Comunali, la carica dei candidati in divisa: forze dell’ordine in lista per avere permessi e soldi
Sei un poliziotto o un militare e vuoi farti oltre un mese di ferie in più, ovviamente retribuito? Semplice, candidati (per finta). Basta creare una lista con qualche collega in un comune con meno di 1.000 abitanti, dove non è necessario essere residenti né raccogliere le firme, e il gioco è fatto.
Per agenti di polizia, carabinieri, agenti di custodia e militari vari vale l’articolo 81 (“norme di comportamento politico”) della legge 121 del 1° aprile 1981, secondo cui “gli appartenenti alle forze di polizia candidati ad elezioni politiche o amministrative sono posti in aspettativa speciale con assegni dal momento della accettazione della candidatura per la durata della campagna elettorale e possono svolgere attività politica e di propaganda, al di fuori dell’ambito dei rispettivi uffici e in abito civile”. Sancito un giusto principio, cioè facilitare la partecipazione attiva, ecco però che a parecchi si è accesa la lampadina: perché non approfittarne? Basta prendere una cartina geografica, scegliere il piccolo comune al voto, compilare qualche documento e via.
Il fenomeno non è nuovo ma le cronache locale in giro per l’Italia, anno dopo anno e anche in queste settimane, regalano delle vere e proprie perle. Quest’anno nelle regioni a statuto ordinario sono solo 12 i comuni con meno di mille abitanti chiamati al voto. In queste località nel 2021 gli abitanti risultavano essere in totale 5.758, ma sono state presentate addirittura 107 liste, come detto tutte rigorosamente senza bisogno di raccogliere firme, come disposto dalla legge. Praticamente una media di 9 liste a comune, ma in alcuni si è decisamente esagerato.

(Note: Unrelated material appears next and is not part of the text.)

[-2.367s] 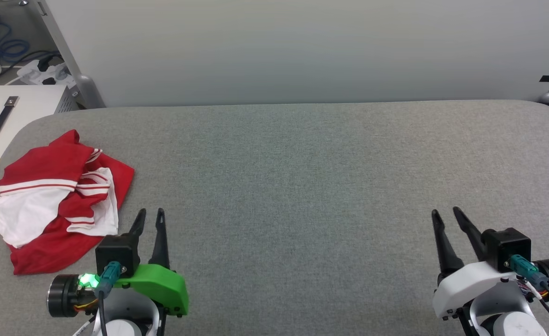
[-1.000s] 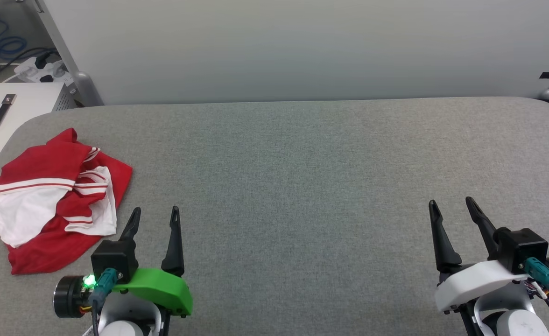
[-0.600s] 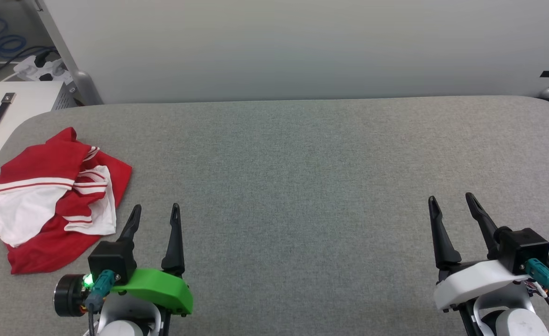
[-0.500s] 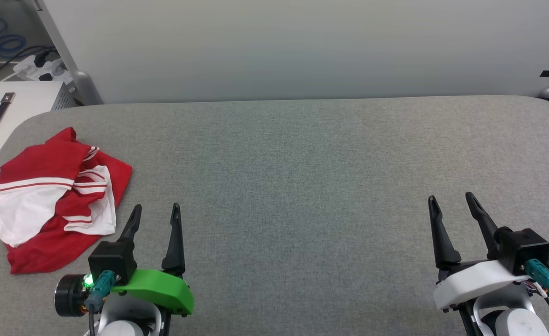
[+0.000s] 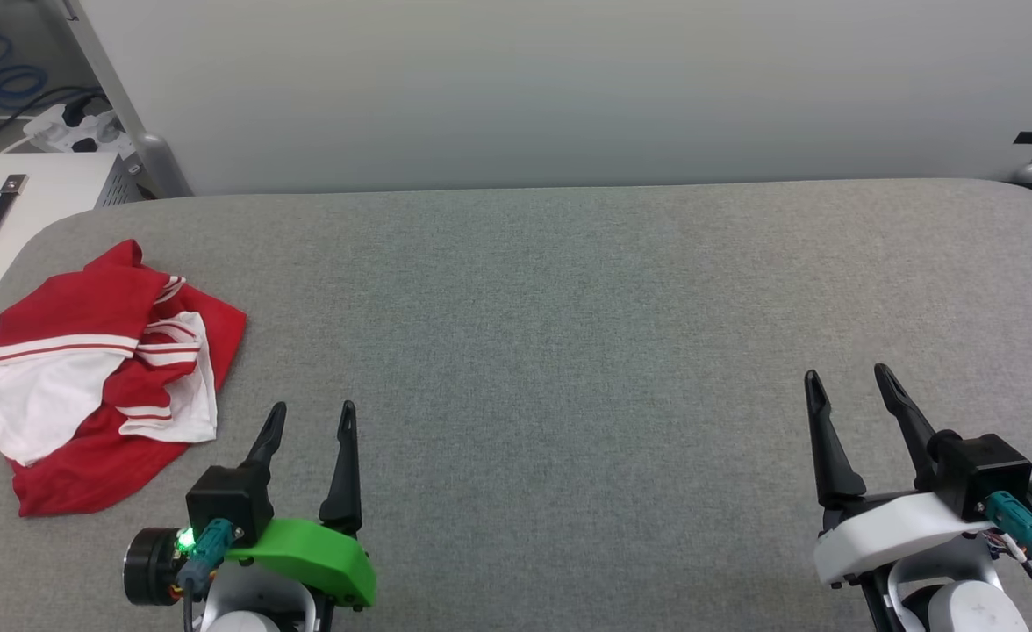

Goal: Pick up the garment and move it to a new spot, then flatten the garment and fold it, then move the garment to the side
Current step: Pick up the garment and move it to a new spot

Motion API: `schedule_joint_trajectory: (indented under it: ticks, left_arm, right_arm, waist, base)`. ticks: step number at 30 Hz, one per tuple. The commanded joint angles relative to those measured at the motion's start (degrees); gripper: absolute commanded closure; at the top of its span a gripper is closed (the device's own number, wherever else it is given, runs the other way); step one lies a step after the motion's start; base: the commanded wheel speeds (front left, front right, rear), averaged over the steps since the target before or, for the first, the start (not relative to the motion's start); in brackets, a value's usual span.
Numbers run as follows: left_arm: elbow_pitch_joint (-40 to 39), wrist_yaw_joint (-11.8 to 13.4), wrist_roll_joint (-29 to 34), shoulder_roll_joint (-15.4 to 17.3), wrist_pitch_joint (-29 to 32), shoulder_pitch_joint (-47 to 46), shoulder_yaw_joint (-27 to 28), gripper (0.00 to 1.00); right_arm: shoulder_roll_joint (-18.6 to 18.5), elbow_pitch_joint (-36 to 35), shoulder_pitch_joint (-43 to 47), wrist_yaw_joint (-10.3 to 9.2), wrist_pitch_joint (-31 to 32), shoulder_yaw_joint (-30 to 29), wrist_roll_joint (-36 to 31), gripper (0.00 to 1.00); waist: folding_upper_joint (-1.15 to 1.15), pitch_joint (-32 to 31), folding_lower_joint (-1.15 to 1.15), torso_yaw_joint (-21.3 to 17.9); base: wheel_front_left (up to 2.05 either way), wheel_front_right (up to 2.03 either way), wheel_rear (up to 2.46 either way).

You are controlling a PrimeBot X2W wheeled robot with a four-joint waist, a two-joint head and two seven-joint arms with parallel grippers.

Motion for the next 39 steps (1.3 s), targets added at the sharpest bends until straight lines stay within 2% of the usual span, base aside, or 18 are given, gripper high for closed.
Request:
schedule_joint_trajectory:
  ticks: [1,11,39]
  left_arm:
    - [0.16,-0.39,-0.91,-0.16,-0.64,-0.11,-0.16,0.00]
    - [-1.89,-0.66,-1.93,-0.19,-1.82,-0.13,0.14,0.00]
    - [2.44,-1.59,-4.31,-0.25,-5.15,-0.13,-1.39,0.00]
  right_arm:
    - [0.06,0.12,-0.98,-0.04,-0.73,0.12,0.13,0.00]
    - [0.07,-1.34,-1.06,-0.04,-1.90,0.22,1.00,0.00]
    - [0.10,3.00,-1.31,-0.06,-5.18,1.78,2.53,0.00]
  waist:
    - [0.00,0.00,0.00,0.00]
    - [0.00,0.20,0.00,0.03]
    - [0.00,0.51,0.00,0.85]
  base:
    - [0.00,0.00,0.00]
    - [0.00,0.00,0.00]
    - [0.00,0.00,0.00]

E così a Senerchia, 700 abitanti in provincia di Avellino, per le prossime elezioni comunali si sono candidati quasi 200 tra agenti e soldati. Nessuno di loro è residente. A Castelnuovo di Conza, provincia di Salerno, concorrono 13 tredici liste, 11 sono composte da agenti. Stessa provincia: a Sant’Angelo a Fasanella, 500 abitanti, sono state depositate ben 14 liste; a Ispani, 959 abitanti, dieci liste. A Bisegna (L’Aquila) ci sono 25 liste anche se nel comune abitano solo 212 persone. La Stampa racconta il caso di Malvicino, provincia di Alessandria: “In sei per la poltrona di primo cittadino ma nessuno sa chi siano e cosa li spinga a mettersi in gioco”, titola il quotidiano. Nove liste a Calvignano (Pavia) e San Giacomo Vercellese.
“Un fatto interessante – dice Gabriele Maestri, esperto di simboli elettorali e procedure amministrative, creatore di isimbolidelladiscordia.it – è che la proposta di sostituire la licenza pagata con quella senza assegni avanzata da alcuni parlamentari non sia mai stata nemmeno esaminata dalle Camere nelle ultime due legislature, mentre quella che punterebbe a introdurre di nuovo un minimo di firme anche nei comuni sotto i mille è bloccata alla Camera da un anno”.
Qual è l’unico rischio di questa praticamente perfettamente legale ma anche eticamente discutibile? Essere eletti, magari sindaco. Perché a quel punto i vacanzieri della democrazia sarebbero costretti a dimettersi, e come avvenuto in passato, poi partirebbe l’iter del commissariamento e delle nuove elezioni. Una figuraccia per tutti, con annesse e successive indagini interne ai corpi di polizia contro quelle che proprio Repubblica nel 2020 definì “banda dell’aspettativa”, visto che – da ciò che risultò allora – c’erano alcuni affezionati della pratica.